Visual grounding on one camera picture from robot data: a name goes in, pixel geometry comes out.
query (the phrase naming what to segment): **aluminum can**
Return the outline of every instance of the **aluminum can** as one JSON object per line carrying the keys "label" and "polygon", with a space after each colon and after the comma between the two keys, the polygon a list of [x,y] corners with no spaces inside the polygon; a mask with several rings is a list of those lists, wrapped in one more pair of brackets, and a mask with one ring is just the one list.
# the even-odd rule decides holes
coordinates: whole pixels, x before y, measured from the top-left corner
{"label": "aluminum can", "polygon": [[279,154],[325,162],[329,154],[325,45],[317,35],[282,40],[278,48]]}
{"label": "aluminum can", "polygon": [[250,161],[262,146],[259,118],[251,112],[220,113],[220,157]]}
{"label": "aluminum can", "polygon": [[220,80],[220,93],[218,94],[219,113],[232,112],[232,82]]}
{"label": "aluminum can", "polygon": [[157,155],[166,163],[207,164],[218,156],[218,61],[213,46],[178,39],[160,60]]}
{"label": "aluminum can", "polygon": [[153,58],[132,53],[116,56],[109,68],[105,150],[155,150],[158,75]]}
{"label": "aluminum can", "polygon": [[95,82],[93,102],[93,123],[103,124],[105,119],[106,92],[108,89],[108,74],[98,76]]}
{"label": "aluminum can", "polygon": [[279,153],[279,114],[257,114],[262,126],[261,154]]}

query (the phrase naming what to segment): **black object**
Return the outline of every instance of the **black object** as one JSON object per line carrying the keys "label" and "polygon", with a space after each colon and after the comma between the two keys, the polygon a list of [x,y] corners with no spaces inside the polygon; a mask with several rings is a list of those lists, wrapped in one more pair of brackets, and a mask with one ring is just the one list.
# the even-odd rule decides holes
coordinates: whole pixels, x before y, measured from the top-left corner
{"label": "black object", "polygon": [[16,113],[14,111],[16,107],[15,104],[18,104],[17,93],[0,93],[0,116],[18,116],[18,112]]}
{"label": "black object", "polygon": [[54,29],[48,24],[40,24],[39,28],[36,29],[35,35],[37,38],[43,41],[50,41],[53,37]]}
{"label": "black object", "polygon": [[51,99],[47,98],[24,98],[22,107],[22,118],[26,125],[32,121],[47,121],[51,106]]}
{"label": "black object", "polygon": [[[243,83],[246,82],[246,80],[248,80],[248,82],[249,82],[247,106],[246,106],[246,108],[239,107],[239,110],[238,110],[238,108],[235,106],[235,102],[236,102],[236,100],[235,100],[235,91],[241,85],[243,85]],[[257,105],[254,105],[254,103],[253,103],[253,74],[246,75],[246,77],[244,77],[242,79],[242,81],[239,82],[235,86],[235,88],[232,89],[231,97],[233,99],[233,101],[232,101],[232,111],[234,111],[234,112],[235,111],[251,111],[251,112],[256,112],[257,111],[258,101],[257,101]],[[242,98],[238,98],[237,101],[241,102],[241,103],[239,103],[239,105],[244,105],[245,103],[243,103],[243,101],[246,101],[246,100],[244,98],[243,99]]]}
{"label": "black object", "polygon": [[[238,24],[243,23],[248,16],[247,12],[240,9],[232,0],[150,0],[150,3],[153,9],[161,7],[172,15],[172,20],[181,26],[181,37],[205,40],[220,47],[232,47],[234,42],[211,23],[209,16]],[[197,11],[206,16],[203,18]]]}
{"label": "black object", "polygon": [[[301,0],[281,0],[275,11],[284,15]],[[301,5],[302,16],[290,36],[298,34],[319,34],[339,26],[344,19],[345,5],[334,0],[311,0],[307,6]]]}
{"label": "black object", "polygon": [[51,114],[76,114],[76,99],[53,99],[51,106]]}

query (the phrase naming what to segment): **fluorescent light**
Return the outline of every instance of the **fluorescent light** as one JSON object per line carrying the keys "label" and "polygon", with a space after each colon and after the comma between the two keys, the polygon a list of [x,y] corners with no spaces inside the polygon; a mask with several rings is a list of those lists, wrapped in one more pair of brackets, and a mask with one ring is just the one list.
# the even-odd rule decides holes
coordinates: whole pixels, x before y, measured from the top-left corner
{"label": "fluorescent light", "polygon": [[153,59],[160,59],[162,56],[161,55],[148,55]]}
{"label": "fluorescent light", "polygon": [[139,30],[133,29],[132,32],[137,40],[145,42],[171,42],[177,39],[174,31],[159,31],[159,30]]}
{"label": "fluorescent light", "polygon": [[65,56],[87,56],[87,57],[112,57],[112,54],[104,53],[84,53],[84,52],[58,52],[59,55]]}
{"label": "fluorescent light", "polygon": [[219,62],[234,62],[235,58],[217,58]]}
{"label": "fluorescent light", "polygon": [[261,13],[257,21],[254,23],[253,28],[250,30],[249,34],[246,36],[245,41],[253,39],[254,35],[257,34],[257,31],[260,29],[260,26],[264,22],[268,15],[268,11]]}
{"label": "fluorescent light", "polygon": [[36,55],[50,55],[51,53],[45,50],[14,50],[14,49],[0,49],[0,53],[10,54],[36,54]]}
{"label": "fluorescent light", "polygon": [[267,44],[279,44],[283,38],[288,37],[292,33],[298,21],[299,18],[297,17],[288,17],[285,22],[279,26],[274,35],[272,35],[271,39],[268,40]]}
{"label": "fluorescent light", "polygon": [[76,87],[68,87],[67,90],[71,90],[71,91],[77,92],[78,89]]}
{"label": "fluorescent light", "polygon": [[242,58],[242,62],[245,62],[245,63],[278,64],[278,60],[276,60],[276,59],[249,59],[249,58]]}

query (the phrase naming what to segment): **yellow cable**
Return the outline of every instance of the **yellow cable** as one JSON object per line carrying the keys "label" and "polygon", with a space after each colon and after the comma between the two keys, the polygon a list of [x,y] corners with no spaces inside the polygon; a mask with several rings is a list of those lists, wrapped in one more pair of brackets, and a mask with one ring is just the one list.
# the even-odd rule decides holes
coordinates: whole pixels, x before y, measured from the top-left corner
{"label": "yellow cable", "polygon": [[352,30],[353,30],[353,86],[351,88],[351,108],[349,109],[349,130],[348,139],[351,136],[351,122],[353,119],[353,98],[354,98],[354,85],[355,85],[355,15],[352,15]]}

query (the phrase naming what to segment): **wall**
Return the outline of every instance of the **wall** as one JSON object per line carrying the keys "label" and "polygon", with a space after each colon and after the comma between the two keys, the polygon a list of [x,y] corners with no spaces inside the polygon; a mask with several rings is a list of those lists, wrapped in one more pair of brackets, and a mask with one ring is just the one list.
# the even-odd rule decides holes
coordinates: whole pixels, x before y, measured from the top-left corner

▶ _WHAT TO PRODUCE_
Throughout the records above, find the lines in which the word "phrase" appears and return them.

▶ _RESPONSE TO THIS TASK_
query (the phrase naming what to segment): **aluminum can**
query (the phrase naming what to segment): **black object**
query (the phrase naming what to segment): **fluorescent light**
query (the phrase naming what to segment): **yellow cable**
query (the phrase naming what to segment): **wall**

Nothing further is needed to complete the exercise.